> _Assignment_: Restate word for word the lines in the listing below, starting at the line containing "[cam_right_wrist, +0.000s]" and ending at the line containing "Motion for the", both included; leave out the rest.

> _Material provided_:
****

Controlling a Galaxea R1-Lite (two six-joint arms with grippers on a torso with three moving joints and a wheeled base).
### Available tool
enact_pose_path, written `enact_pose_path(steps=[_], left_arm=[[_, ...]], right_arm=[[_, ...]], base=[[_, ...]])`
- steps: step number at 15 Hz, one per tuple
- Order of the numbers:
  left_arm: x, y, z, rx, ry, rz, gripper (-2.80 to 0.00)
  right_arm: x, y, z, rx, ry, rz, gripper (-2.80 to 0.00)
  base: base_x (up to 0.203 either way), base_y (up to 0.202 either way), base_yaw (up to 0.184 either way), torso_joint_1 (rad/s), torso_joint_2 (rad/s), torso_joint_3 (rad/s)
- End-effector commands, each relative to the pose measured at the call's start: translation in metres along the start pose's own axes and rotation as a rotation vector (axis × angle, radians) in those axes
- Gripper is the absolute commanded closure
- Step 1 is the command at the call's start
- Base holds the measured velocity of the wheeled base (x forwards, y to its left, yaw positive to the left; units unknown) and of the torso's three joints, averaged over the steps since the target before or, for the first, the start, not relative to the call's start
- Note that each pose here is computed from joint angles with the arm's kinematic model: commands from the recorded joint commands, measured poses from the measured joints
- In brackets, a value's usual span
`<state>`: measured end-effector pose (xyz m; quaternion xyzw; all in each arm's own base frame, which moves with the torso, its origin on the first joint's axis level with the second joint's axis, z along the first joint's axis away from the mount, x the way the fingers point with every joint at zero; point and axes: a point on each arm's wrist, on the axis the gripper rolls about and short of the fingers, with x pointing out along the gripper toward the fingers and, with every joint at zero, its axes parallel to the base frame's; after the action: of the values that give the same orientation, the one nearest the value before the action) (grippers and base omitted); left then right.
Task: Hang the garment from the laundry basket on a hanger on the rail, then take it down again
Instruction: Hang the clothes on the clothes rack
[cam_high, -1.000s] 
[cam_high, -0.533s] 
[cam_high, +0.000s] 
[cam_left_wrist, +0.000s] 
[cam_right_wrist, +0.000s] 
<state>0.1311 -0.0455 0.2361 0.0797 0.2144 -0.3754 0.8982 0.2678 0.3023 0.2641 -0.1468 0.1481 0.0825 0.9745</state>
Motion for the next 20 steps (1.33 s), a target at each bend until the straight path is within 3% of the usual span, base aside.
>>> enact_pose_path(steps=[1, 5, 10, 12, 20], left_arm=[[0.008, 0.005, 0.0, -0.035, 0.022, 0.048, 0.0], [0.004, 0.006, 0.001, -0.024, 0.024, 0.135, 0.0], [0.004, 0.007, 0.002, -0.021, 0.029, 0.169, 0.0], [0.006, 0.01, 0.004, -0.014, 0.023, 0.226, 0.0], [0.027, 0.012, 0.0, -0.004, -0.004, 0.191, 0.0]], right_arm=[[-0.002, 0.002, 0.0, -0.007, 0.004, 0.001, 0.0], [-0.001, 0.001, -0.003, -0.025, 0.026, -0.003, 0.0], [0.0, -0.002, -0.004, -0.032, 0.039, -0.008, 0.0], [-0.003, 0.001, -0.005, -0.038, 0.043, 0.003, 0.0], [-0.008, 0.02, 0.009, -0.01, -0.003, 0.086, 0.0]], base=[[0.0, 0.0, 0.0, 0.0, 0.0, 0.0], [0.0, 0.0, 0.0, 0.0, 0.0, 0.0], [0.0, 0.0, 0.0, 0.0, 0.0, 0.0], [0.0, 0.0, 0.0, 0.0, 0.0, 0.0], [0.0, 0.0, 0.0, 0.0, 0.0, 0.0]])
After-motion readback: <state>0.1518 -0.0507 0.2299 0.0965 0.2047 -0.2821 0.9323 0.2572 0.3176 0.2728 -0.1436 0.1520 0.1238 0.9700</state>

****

> _Solution to the exercise_:
[cam_right_wrist, +0.000s] 
<state>0.1311 -0.0455 0.2361 0.0797 0.2144 -0.3754 0.8982 0.2678 0.3023 0.2641 -0.1468 0.1481 0.0825 0.9745</state>
Motion for the next 20 steps (1.33 s), a target at each bend until the straight path is within 3% of the usual span, base aside.

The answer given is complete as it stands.